- **What you have to do**
From the entries, copy every line that carries the string "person".

- **Supplied data**
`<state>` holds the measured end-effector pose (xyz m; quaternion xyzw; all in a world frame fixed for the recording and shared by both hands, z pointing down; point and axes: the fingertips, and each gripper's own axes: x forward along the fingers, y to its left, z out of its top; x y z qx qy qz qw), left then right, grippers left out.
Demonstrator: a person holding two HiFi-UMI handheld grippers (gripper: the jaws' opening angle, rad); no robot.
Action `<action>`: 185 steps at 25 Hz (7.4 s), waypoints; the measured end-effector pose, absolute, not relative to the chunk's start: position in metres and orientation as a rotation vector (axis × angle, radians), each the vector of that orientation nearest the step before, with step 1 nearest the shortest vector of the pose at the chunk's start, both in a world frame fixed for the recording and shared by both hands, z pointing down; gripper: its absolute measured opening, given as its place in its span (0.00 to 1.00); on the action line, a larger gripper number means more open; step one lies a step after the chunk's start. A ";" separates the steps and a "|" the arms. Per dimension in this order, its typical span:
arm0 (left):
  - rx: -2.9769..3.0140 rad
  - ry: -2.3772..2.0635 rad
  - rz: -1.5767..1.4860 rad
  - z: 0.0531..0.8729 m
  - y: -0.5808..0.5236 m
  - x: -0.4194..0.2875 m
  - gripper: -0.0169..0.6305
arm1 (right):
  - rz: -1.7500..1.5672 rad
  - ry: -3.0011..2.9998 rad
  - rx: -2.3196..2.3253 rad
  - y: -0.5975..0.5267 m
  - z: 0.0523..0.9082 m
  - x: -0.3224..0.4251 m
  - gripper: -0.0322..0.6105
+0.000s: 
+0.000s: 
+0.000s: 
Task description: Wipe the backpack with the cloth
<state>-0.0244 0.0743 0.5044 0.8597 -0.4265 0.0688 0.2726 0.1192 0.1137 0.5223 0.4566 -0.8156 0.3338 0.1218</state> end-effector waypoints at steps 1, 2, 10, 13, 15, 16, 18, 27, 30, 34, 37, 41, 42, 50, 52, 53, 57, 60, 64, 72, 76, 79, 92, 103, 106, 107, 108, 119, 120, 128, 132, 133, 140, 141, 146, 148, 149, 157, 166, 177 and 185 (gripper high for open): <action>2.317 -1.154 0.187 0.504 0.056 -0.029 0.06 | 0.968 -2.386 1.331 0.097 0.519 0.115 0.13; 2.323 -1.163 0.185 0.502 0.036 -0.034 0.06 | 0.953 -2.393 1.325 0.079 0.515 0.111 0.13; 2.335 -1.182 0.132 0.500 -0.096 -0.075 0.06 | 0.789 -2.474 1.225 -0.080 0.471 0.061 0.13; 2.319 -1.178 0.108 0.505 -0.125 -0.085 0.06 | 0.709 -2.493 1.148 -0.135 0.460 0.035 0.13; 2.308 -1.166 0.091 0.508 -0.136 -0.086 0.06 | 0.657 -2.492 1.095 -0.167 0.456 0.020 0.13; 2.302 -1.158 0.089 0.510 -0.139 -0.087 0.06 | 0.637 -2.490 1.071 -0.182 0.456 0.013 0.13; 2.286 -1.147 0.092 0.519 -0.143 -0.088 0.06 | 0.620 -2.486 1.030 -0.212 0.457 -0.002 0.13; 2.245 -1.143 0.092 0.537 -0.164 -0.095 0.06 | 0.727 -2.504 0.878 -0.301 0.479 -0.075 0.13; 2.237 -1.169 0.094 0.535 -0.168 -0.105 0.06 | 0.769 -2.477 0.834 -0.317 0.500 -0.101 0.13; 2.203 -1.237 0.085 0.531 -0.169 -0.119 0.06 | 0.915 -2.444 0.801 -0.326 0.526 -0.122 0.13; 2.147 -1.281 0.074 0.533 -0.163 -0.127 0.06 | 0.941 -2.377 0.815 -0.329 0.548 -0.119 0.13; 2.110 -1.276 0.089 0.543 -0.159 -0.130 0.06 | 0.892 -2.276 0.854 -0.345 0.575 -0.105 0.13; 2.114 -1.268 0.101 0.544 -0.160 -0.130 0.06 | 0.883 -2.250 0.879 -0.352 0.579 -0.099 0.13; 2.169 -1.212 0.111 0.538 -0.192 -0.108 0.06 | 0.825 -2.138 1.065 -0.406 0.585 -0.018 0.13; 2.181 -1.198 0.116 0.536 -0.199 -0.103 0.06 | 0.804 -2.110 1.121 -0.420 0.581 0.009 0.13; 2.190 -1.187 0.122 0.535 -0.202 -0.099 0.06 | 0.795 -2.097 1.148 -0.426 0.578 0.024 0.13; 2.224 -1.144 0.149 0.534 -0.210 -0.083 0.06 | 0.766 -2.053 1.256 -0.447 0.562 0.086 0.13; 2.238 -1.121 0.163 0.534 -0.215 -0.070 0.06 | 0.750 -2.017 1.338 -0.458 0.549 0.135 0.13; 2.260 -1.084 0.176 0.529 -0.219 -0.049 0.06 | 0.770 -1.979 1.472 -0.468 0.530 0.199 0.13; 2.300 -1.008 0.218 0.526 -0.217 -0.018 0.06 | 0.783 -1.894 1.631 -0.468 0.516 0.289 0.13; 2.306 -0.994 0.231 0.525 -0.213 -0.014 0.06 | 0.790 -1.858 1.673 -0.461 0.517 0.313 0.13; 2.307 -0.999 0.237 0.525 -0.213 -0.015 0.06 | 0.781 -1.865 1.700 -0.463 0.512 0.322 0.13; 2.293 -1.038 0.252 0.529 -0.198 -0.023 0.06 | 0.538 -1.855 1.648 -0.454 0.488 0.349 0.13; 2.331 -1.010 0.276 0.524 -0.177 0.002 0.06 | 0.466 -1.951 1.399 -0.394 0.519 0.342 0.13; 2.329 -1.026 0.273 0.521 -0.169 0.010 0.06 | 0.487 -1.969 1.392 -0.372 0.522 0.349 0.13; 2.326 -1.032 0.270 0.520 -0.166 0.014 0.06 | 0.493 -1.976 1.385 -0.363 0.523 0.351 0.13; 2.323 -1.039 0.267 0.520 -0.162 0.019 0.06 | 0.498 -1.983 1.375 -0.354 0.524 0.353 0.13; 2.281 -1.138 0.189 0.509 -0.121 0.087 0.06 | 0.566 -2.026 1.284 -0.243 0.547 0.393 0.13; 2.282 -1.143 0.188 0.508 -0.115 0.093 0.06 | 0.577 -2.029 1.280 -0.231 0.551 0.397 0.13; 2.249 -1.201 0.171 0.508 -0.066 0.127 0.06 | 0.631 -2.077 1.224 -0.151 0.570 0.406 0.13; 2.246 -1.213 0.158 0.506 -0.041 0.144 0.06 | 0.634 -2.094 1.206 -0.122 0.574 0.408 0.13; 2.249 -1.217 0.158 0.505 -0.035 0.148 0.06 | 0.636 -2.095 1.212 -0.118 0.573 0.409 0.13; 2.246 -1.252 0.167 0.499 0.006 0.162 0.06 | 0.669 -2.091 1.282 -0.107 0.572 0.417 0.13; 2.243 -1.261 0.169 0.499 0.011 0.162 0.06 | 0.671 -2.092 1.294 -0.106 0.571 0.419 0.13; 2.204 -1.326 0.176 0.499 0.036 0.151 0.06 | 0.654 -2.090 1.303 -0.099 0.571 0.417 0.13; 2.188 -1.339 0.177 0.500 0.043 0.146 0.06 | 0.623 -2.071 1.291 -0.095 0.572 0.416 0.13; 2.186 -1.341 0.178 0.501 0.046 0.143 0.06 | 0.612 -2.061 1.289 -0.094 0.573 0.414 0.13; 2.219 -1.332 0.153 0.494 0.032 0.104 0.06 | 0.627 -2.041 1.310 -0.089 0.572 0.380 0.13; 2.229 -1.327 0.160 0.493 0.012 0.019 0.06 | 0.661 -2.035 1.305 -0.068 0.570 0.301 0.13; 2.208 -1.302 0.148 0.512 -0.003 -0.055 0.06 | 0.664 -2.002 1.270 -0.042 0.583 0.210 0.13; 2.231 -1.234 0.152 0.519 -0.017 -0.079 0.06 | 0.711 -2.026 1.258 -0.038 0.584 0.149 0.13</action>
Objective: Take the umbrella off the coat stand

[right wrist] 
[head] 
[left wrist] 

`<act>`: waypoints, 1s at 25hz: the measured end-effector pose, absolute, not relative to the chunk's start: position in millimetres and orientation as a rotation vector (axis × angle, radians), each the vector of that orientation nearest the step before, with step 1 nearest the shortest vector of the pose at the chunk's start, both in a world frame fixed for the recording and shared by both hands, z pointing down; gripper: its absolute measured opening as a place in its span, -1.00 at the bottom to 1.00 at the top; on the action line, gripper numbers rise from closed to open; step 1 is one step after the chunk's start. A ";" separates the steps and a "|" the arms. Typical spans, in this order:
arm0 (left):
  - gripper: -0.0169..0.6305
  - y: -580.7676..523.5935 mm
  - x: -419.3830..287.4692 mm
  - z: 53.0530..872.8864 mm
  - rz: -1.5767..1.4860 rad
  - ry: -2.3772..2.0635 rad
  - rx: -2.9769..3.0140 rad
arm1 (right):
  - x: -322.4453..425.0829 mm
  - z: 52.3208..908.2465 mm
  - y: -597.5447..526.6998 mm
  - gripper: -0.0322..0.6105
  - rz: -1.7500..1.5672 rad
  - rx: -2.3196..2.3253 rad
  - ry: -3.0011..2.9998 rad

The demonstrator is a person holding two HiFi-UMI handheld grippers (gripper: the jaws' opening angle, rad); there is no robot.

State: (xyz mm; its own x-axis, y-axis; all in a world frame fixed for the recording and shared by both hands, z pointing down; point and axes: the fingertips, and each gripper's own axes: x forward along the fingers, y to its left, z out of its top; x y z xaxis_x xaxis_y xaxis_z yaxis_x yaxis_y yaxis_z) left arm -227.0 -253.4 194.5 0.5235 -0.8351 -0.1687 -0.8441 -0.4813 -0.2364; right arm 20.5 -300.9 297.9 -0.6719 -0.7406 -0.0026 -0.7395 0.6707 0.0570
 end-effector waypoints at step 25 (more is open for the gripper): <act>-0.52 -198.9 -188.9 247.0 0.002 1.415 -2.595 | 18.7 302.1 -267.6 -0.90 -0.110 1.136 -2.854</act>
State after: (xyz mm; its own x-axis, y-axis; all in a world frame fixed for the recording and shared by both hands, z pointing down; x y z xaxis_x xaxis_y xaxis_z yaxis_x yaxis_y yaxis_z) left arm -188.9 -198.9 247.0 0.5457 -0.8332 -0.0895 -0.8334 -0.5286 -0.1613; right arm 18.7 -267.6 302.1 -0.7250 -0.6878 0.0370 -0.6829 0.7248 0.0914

- **Solution to this exercise**
Demonstrator: a person holding two HiFi-UMI handheld grippers (gripper: the jaws' opening angle, rad); no robot.
The demonstrator is a person holding two HiFi-UMI handheld grippers (gripper: the jaws' opening angle, rad); there is no robot.

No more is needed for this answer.